_WHAT TO WORK ON_
From the entries below, return exactly the lines beginning at the one that contains "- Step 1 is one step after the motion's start" and ending at the one that contains "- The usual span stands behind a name", both of them included, and only those lines.

(Records excerpted from a collection)
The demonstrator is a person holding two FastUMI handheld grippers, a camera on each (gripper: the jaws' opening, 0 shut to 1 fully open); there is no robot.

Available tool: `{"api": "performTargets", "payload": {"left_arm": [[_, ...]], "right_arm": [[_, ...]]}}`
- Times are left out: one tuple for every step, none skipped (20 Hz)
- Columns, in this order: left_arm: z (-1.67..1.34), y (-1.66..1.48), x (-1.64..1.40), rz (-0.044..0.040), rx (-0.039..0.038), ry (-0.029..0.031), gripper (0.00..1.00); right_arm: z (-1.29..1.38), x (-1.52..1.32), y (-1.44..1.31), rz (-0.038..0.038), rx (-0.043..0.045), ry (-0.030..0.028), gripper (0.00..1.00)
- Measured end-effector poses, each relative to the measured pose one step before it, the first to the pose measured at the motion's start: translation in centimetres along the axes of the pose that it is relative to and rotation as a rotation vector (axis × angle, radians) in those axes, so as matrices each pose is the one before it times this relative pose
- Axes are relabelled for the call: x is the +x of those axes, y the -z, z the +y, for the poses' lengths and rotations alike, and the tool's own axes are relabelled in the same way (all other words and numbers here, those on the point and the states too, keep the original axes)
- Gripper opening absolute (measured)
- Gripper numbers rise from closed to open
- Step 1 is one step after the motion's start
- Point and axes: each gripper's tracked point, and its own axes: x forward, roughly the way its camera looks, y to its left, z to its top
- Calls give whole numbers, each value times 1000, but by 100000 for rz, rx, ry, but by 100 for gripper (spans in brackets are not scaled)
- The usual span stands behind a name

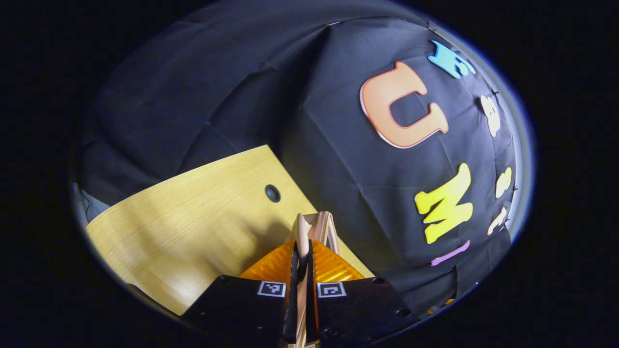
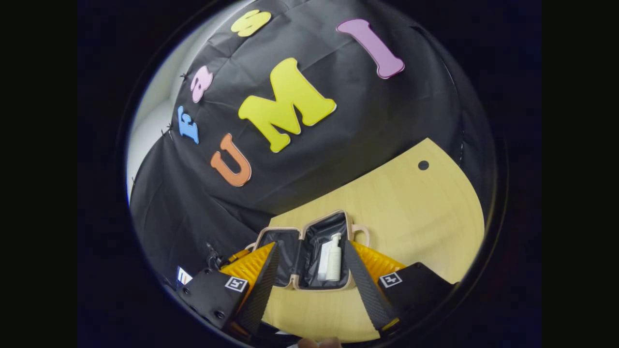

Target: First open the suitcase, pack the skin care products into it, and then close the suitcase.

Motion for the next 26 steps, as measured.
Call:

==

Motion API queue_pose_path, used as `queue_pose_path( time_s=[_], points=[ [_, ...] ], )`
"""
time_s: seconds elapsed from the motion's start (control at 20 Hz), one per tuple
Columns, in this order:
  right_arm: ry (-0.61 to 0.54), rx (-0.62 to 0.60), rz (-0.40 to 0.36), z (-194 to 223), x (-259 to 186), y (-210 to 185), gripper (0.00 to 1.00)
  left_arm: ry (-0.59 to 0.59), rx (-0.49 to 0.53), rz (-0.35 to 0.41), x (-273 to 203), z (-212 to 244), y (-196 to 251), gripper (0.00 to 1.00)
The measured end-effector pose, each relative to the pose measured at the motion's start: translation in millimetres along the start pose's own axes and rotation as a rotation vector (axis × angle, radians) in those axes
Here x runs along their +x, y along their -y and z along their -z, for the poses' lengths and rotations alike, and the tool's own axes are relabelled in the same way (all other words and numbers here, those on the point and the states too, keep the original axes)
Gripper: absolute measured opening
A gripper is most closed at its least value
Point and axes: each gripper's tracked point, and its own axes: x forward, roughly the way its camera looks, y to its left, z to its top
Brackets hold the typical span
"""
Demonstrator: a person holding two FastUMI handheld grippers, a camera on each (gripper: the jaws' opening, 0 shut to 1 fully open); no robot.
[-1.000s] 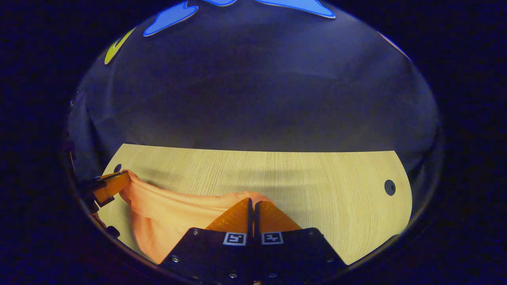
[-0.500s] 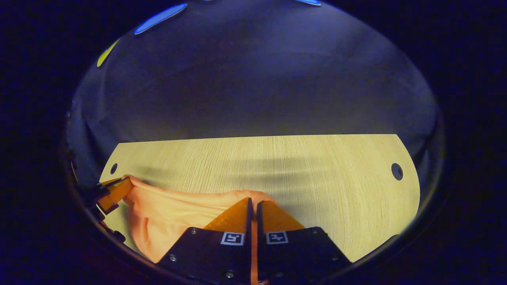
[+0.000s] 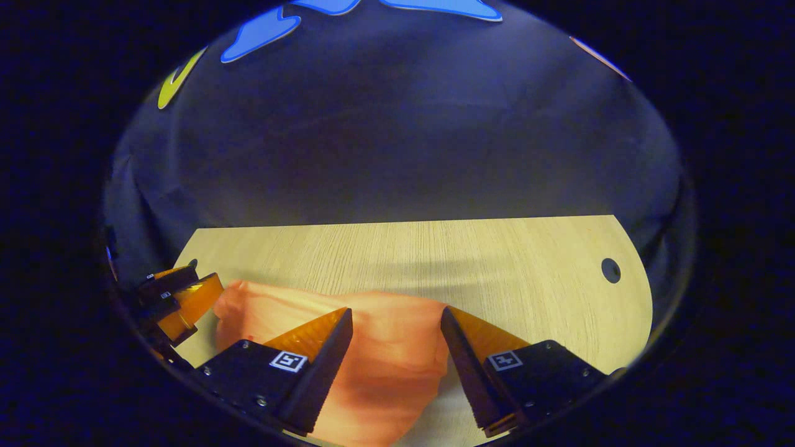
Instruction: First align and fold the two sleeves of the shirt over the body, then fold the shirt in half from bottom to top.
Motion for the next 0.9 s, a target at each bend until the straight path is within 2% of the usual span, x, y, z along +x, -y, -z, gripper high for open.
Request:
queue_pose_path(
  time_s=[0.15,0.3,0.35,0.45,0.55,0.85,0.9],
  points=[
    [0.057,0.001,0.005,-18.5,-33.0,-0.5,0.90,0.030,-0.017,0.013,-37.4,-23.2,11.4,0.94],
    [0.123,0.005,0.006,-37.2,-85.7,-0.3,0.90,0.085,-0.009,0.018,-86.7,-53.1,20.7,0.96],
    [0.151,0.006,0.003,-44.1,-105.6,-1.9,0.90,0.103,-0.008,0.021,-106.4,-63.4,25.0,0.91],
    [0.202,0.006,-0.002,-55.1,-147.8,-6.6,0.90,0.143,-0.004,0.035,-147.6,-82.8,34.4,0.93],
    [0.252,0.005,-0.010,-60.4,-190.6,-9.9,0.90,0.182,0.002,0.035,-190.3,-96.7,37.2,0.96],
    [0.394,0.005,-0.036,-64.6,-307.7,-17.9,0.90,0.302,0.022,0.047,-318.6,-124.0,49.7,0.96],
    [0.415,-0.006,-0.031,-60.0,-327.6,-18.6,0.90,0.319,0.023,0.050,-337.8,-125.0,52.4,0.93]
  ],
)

_ANSWER TO THIS PROBLEM_
- Step 1 is one step after the motion's start
- Point and axes: each gripper's tracked point, and its own axes: x forward, roughly the way its camera looks, y to its left, z to its top
- Calls give whole numbers, each value times 1000, but by 100000 for rz, rx, ry, but by 100 for gripper (spans in brackets are not scaled)
- The usual span stands behind a name

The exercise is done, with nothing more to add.